It softens experiences
For contemplation by my ever-searching soul.
My words ...
An oft’ painful scrimshaw of my life.
They serve together in silence ...
Hopefully to be discovered ...
Or remembered ...
Coddled by someone ...
Anyone ...
Who might perceive them as a sometimes-ironic form of art
...
Or reflect upon them as an expose’ of healing insight.
A miniscule marker ... In an infinite realm,
Filled with wolves.
Motionless ...
With meaning only to me ...
To my ever-searching soul ...
Their one hope of life beyond my own journey ...
Achieving fruition only in the instance of experience by
some other searcher.
Insecurity would make my stubborn ego etch these revealing
passages in stone ...
A desperate attempt at immortality.
But I am a realist ...
Therefore I realize,
That most are far too busy ...
Searching ...
For a way to shout out to the universe ...
Lest they be forgotten.
Too busy seeking in angst–filled desperation ...
To know why they are here and who they are.
Too busy hoping that it might bring to them some elusive,
peaceful release ...
An epiphany to the one thing that consistently arrives here
with each of us at birth ...
Something that could reveal the cartography of our
mysterious, existential unknown.
Far and away too busy ...
To hold up a possibly meaningless piece of paper ...
Let alone a cumbersome stone.
A toast to you sir ...
I am indeed diligent to avoid the wolves ...

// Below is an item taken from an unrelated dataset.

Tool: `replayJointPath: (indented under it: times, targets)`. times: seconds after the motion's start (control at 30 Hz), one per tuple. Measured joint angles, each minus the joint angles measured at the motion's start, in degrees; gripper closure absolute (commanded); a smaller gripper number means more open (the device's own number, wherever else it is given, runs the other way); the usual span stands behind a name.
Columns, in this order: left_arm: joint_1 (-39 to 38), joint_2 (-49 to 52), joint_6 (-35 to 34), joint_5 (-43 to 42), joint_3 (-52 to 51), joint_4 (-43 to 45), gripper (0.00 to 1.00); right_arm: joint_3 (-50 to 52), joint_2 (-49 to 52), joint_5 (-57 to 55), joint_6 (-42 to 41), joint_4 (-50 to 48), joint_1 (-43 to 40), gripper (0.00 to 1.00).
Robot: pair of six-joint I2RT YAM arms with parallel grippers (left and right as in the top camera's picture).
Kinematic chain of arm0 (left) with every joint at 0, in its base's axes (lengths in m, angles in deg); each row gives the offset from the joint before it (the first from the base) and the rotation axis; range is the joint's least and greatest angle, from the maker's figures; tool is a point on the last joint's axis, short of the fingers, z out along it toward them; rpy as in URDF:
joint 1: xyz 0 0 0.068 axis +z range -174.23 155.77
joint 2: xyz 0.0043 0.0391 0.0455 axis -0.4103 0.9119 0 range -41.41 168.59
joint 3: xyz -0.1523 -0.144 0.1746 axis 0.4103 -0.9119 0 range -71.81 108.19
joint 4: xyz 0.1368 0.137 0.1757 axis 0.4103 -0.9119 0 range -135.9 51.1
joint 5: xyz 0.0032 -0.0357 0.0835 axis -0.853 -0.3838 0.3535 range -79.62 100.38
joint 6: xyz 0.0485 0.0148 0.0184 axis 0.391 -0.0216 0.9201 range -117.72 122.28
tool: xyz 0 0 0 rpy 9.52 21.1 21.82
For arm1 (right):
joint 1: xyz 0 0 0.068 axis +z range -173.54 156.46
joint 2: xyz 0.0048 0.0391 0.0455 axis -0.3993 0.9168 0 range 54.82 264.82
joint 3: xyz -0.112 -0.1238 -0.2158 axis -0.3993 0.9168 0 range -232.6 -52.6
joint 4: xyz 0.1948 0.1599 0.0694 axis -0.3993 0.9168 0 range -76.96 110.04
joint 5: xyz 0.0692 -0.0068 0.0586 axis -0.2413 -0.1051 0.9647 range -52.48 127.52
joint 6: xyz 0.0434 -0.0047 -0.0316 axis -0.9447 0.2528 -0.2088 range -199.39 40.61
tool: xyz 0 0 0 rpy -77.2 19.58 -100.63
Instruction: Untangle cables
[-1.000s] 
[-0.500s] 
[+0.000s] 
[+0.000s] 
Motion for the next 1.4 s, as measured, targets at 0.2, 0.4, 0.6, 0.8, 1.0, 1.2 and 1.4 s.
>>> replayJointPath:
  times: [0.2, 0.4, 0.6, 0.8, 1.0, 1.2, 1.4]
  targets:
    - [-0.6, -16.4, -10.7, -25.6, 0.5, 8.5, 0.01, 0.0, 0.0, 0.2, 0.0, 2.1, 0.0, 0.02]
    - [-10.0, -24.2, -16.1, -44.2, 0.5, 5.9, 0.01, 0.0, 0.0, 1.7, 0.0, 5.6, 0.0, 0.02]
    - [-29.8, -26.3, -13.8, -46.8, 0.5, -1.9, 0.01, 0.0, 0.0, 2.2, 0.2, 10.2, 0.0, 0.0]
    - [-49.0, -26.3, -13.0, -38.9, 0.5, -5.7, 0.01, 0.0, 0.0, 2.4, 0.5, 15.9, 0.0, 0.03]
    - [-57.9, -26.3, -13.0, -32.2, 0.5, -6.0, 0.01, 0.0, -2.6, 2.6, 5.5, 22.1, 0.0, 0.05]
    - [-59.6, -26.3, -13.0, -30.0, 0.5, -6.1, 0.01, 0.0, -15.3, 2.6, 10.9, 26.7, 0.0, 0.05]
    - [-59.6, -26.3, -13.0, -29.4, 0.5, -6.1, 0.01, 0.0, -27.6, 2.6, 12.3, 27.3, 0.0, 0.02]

Though I’m still prone to miss the ones disguised as sheep.
Enlightened by my experience of your scrimshaw ...
Encouraged by the comfort of knowing that someone else
understands.
Your perception ...
A light in the deep, dark woods.
Your wisdom ...
Like a campfire ...
Warming my wandering bones.
Ashamedly, I’d not experienced your heartfelt insight
Or even heard your name ...
Until a friend compared my words to yours.
She gave me one of your books ...
I couldn’t sleep a wink that night.
I looked for your footprints in the path ahead of me ...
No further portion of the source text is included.